Alison Garwood Jones

Why the jewellery store crossed the road

Originally published in June 2008 in The Globe and Mail

Made You Look ‘s second location highlights the fun and funky side of gems

Jaywalking has gone up in Parkdale ever since Sarah Hamel, owner of Made You Look Jewellery Studio & Gallery on Queen Street west of Dufferin, opened a sister accessories store across the street.

But a recap for those not yet in-the-know. Made You Look opened seven years ago and quickly established itself as a bijoux box on a strip once better known for drugs and crime than pearl drops and loose gems. The bars on the windows – fashioned in the geometric pattern of a faceted stone – speak to that past with stylish defiance.

Inside the gallery is a bustling workshop and retail space where young designers – and there are 12 onsite who rent benches and use the equipment in the studio at the back – interact with customers interested in their designs on display out front. Hamel chose an “open kitchen” concept so the buying public could see and hear the designers at work, hammering and setting stones.

“The gallery is all about special-occasion jewellery,” Hamel says. In other words, pieces that require a significant stone to tell a story, whether it’s a birthstone or engagement ring, a sweet-16 pendant or a push present (the gift new fathers give to their partners).

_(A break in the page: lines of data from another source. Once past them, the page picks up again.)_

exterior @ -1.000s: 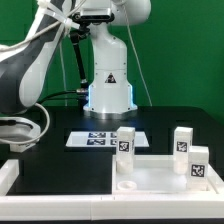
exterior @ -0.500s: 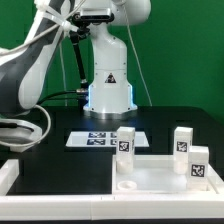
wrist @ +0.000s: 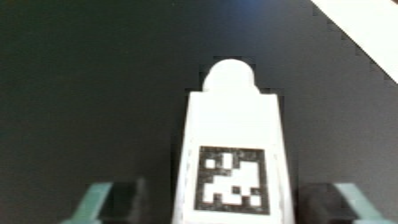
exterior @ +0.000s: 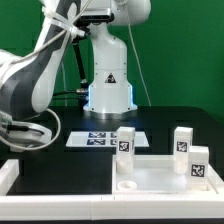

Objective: Assemble square table

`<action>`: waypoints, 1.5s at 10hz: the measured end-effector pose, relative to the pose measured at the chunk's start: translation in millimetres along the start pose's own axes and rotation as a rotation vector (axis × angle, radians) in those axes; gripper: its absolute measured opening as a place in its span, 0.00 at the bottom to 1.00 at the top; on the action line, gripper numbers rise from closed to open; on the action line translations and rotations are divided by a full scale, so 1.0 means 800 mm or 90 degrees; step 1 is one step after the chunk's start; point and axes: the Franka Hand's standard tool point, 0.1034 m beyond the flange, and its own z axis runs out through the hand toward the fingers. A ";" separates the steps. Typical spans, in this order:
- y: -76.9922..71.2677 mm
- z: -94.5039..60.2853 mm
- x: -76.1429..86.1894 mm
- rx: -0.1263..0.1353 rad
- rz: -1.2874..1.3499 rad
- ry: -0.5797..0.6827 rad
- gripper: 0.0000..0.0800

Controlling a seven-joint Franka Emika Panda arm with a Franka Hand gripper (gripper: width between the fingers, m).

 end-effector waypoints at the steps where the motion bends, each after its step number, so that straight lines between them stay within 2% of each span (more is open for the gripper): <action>1: 0.000 0.000 0.000 0.000 0.000 0.000 0.36; 8: 0.000 0.000 0.000 0.000 0.000 0.000 0.36; 9: -0.005 -0.006 -0.002 -0.004 -0.004 -0.002 0.36; 10: -0.025 -0.037 -0.013 -0.011 -0.018 0.013 0.36; 11: -0.046 -0.070 -0.040 -0.004 -0.032 0.013 0.36; 13: -0.058 -0.112 -0.064 -0.002 -0.039 0.018 0.36; 15: -0.054 -0.113 -0.043 -0.017 -0.043 0.108 0.36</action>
Offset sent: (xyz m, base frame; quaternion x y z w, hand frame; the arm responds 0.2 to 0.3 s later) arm 0.0000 0.0000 0.0000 0.0000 0.0000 0.0000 1.0000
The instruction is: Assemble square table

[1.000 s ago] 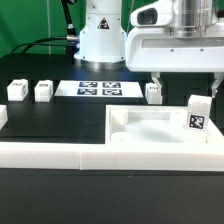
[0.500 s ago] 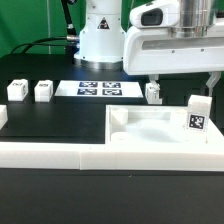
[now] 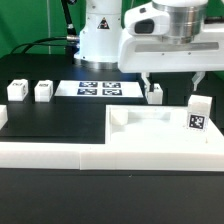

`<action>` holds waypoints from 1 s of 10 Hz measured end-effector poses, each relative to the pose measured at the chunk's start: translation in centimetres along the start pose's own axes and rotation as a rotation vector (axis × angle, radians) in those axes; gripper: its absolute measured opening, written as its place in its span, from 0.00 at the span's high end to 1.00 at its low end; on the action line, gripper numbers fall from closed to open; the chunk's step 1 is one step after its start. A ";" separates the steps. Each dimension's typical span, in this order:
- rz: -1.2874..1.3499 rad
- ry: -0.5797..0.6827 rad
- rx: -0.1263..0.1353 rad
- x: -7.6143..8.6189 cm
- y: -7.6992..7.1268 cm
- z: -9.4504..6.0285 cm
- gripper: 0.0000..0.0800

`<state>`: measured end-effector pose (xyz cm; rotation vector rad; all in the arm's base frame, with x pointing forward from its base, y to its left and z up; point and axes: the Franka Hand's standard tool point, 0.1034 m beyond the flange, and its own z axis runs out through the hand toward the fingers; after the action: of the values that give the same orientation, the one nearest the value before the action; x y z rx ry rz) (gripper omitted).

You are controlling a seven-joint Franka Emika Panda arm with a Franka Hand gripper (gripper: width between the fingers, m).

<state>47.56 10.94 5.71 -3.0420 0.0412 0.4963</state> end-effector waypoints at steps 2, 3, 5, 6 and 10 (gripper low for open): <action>0.014 -0.109 0.005 0.3 0.3 0.0 0.19; 0.018 -0.152 0.007 0.3 0.4 0.1 0.19; 0.050 -0.403 0.012 -3.1 1.3 1.8 0.19; 0.062 -0.467 0.008 -4.4 1.3 2.6 0.19; 0.093 -0.527 -0.001 -5.0 1.1 3.1 0.19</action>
Offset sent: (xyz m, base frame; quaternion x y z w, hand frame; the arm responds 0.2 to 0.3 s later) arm 0.0000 0.0000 0.0000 0.0000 -0.1938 0.0000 0.9810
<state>41.78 10.13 4.36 -2.8127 0.1566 1.2793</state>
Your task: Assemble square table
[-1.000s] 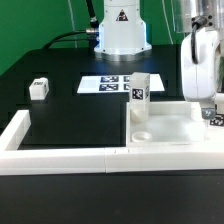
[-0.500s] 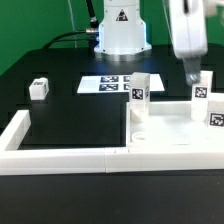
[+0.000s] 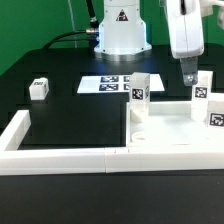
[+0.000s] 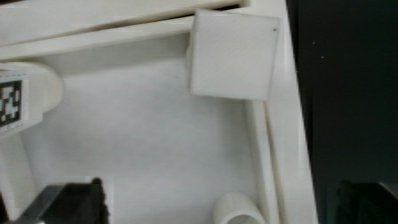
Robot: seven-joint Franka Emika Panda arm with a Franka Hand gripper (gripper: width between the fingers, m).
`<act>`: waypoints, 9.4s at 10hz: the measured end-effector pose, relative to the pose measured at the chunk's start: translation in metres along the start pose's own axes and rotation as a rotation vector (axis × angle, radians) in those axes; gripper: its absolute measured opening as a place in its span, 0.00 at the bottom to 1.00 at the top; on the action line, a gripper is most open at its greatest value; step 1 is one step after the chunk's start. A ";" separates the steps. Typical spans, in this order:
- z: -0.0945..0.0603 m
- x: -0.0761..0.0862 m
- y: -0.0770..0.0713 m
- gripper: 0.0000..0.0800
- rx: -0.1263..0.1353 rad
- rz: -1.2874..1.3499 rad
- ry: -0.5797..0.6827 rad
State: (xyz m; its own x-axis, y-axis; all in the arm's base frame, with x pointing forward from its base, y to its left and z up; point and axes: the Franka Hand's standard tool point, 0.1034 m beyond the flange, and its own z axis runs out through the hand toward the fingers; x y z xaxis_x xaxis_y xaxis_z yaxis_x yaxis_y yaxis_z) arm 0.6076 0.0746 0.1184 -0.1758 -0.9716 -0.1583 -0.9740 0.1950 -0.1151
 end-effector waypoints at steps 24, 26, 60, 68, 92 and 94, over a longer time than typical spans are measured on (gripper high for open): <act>-0.018 0.211 0.078 0.81 -0.093 -1.962 0.071; -0.011 0.256 0.111 0.81 -0.149 -1.966 0.057; 0.025 0.341 0.202 0.36 -0.956 -1.623 -0.703; -0.025 0.285 0.166 0.36 -0.831 -1.724 -0.589; -0.068 0.159 0.019 0.36 0.161 -1.692 0.542; -0.050 0.096 -0.004 0.36 0.235 -1.678 0.503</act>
Offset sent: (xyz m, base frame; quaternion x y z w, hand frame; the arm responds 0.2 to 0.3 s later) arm -0.0563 -0.0608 0.0131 -0.0033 -0.0333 -0.1193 0.9923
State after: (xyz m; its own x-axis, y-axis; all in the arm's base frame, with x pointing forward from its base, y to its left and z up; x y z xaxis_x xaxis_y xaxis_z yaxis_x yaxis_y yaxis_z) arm 0.5870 -0.0263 0.1521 0.8322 -0.0607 0.5511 -0.1029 -0.9936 0.0460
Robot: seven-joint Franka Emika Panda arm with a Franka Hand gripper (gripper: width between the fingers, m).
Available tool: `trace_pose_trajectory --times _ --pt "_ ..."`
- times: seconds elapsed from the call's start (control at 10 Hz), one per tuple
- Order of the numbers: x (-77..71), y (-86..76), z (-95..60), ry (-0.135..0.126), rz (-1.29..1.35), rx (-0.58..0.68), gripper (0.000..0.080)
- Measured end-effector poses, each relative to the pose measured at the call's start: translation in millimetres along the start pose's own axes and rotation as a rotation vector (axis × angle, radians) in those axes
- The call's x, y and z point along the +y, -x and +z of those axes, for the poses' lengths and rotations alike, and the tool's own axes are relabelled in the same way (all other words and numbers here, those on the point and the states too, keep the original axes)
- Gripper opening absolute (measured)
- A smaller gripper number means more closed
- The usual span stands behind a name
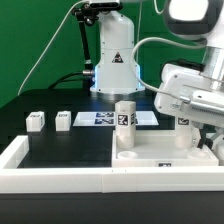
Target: Assemble square table
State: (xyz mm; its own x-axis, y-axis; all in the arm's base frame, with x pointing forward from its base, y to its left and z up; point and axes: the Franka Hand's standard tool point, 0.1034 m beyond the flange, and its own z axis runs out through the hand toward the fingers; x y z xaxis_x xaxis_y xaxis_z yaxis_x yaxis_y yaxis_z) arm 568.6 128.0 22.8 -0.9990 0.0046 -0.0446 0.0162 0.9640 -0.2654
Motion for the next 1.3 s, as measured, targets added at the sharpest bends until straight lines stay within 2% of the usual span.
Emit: trace_pose_trajectory --times 0.2,0.3,0.4,0.5,0.7,0.8,0.9,1.0,1.1,1.3 --pt "0.4 2.9 -1.3 -0.04 -0.002 0.025 0.0064" --pt "0.2 2.7 -0.7 -0.044 -0.002 0.03 0.0064" --pt "-2.8 2.3 0.8 -0.048 0.001 0.033 0.0164" --pt "-7.5 1.9 2.6 -0.057 0.006 0.039 0.0164" --pt "-17.9 2.2 3.7 -0.079 0.012 0.048 0.0448" --pt "-23.3 3.7 2.3 -0.084 0.019 0.046 0.0448" --pt "-26.6 5.4 -0.1 -0.079 0.029 0.039 0.0599" --pt "-28.9 6.7 -4.4 -0.079 0.049 0.032 0.0599" --pt "-31.6 9.4 -12.8 -0.069 0.071 0.013 0.0639" --pt "-43.3 10.7 -33.3 -0.034 0.108 -0.035 0.0647"
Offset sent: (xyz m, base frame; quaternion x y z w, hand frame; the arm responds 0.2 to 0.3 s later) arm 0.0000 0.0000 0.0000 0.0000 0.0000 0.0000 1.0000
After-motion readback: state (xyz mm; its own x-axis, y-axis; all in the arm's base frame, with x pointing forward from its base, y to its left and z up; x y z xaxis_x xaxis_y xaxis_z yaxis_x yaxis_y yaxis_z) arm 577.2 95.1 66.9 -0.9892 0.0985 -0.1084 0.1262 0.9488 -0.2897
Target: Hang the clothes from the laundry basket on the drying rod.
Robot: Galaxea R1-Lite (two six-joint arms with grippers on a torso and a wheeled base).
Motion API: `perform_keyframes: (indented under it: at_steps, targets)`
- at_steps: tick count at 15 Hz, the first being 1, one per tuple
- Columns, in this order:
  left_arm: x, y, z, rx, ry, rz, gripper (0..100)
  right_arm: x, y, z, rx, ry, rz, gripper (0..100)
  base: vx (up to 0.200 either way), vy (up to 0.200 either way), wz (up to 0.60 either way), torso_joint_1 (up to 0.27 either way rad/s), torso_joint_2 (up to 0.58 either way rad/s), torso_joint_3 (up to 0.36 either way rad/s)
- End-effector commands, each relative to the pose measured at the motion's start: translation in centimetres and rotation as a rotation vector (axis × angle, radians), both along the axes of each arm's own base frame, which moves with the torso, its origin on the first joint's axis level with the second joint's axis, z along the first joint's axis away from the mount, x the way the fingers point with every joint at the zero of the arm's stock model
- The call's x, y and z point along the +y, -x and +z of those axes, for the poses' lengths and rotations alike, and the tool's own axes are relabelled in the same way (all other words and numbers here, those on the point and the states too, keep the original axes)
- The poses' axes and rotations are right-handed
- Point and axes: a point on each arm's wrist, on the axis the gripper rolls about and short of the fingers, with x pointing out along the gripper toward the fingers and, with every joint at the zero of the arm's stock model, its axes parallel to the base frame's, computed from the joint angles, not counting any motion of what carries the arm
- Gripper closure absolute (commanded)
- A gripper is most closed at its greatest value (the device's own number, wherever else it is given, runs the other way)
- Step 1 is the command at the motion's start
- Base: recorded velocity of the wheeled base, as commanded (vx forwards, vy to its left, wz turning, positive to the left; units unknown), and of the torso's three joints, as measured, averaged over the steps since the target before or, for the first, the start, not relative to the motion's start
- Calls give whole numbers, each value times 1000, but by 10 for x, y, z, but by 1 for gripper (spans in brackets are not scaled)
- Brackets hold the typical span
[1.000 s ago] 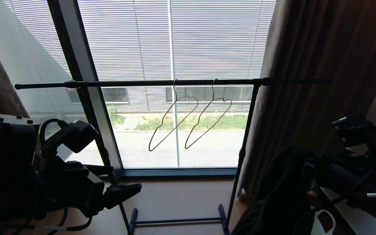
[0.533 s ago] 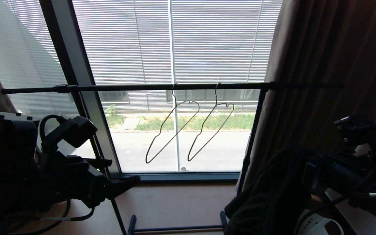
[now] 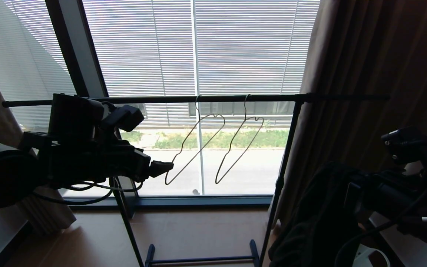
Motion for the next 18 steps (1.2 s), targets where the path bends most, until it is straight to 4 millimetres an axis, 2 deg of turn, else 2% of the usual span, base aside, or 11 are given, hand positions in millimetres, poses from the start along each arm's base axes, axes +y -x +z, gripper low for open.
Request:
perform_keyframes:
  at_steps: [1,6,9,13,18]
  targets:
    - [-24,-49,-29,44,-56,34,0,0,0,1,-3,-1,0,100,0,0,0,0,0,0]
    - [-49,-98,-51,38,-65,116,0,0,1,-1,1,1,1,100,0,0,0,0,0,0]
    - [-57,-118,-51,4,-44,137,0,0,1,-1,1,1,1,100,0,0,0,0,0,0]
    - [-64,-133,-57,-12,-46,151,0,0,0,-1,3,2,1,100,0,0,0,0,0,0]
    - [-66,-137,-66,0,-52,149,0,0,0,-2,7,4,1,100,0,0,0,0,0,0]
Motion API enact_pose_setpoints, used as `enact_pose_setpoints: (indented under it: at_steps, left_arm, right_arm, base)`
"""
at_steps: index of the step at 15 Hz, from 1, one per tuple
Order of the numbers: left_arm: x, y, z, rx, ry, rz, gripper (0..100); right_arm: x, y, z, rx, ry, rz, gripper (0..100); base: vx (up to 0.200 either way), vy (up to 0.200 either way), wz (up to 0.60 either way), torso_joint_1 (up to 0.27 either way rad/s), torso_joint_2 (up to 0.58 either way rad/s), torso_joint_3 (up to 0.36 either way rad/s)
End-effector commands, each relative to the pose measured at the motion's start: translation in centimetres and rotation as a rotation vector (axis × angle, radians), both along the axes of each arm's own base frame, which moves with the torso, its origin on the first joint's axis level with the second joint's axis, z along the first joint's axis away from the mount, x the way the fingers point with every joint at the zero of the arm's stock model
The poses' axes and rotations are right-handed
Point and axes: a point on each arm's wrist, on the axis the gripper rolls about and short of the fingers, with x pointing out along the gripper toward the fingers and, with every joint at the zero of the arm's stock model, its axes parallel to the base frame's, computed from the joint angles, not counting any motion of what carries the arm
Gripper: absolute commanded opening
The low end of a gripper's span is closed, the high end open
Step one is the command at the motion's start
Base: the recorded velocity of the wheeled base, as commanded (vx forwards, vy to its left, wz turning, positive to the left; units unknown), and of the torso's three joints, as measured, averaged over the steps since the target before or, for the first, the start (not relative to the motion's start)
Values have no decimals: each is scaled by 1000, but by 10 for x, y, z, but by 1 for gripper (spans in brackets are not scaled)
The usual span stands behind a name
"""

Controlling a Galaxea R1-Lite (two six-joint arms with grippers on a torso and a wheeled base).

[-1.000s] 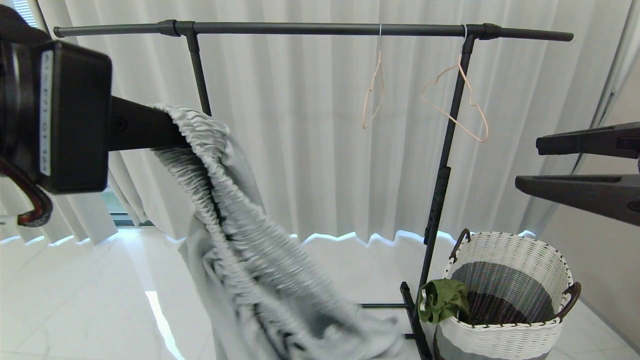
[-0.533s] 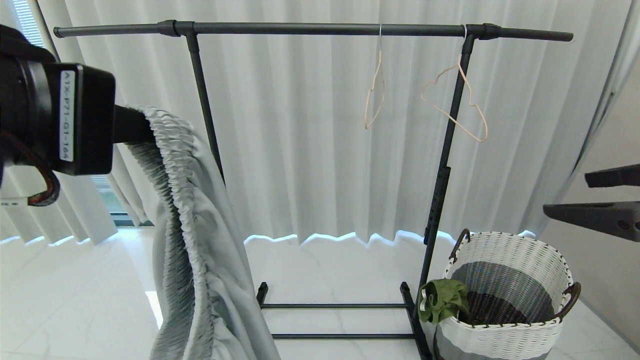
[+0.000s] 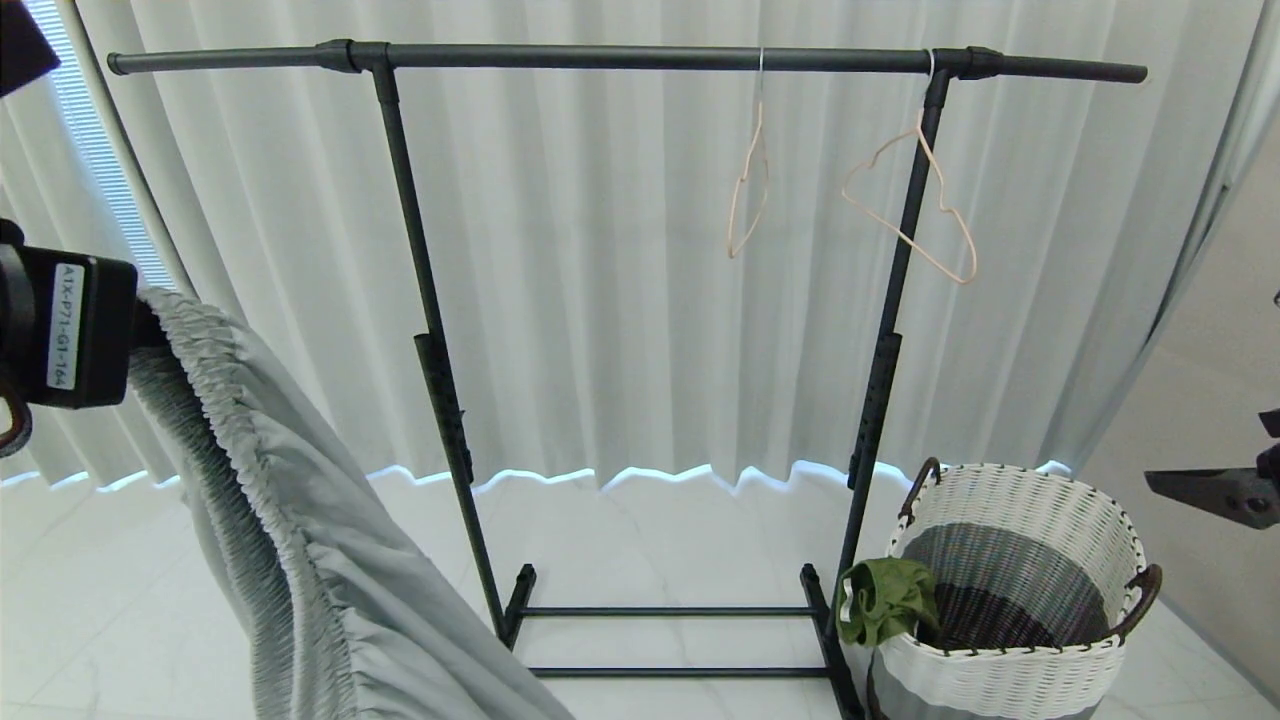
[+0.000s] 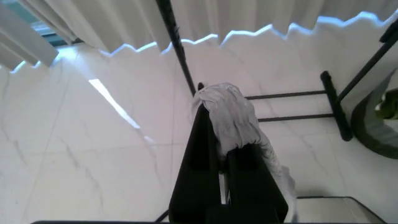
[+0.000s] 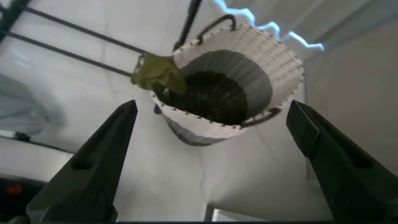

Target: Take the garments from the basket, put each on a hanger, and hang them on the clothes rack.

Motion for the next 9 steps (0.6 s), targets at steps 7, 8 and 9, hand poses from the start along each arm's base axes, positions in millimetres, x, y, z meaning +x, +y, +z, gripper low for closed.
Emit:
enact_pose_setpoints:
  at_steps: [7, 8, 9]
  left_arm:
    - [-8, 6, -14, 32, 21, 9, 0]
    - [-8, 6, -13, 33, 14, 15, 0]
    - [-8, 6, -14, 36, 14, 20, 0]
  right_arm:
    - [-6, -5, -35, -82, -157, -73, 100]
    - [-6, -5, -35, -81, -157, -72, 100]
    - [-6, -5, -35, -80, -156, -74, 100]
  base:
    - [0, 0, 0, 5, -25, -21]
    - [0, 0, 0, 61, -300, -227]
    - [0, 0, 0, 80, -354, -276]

But it wasn’t always that way. “When we first opened,” Hamel says, “we were doing everything from a boring pearl stud to highly experimental runway pieces made out of feathers and bottle caps and selling them all under one roof. My approach was: ‘Hey, if you’ve got fingers and earlobes, you’re my target market.’ ”

But Hamel says it got to a point where customers weren’t able to see diamonds as diamonds. “They’d ask, ‘Oh, are those glued in?’ Or, ‘Is that real?’ So I decided to move out the fun and funky into the empty retail space across the street.”

Made You Look Accessories (on the south side) occupies 1,000 square feet on the ground floor of a late Victorian retail space on the corner of Queen and Brock streets. For continuity, Hamel borrowed some of the décor from the north-side store – like the antique desk she had converted into a showcase, the classical mouldings and the Made You Look signature colours of black, dove grey and teal. She also built another four benches for onsite designers. But that’s where the similarities end.

As in an art gallery, the work on the walls and in the display cases sets the tone. And if the north side is about the cultured pearls and battered gold of, say, Johannes Vermeer and Tony Scherman (one of his prints hangs on the wall), the south side is a chaotic whirl of pop art hues, graffiti splashes and a Dadaist’s sense of the absurd.

Zooming in on one of the accessories cases you’ll find the polished-silver bird pins of Alistair Crombie. Birds have been a staple on scarves, handbags, hats, even wedding veils (think: Carrie B) for at least two seasons. That’s an eternity in fashion, which is why Crombie, hoping to move things along, paired this bird with a turd. The two are linked with a delicate chain. Bird With Poo pins retail for $90.

One shelf over, the neon-paint-splattered tin-can bracelets ($85) and metallic leather cuffs ($175) of Suzy Love scream Graffiti Alley and glam rock. They’re the perfect tribal adornments for Queen West scenesters.

Across the room, the eye is drawn next to a row of necklaces that flutter in the breeze every time the front door opens. “These delicate necklaces by Spun [$65 each] are made of a paper fabric from recycled ribbon ends,” Hamel explains, and are meant to be a comment on all the long-linked beaded necklaces you can find in every mall accessories store.

Still, not every item is crafted with a nudge and a wink. Art for art’s sake is on full display in this store. From every corner, charm bracelets jam-packed with trinkets ($85), floating crystal chokers ($95) and rings topped with gobstopper-sized semi-precious stones ($38) beckon the visitor to lift a wrist, expose a neck and extend a finger.

The place is filled with mirrors so you can do just that and it even has a change room in case you’re on a mission to find the perfect piece for a special outfit you’ve brought along.

“We’re here for your jewellery emergencies,” Hamel says, “and a lot of people who come in seem to feel like they’re having one.”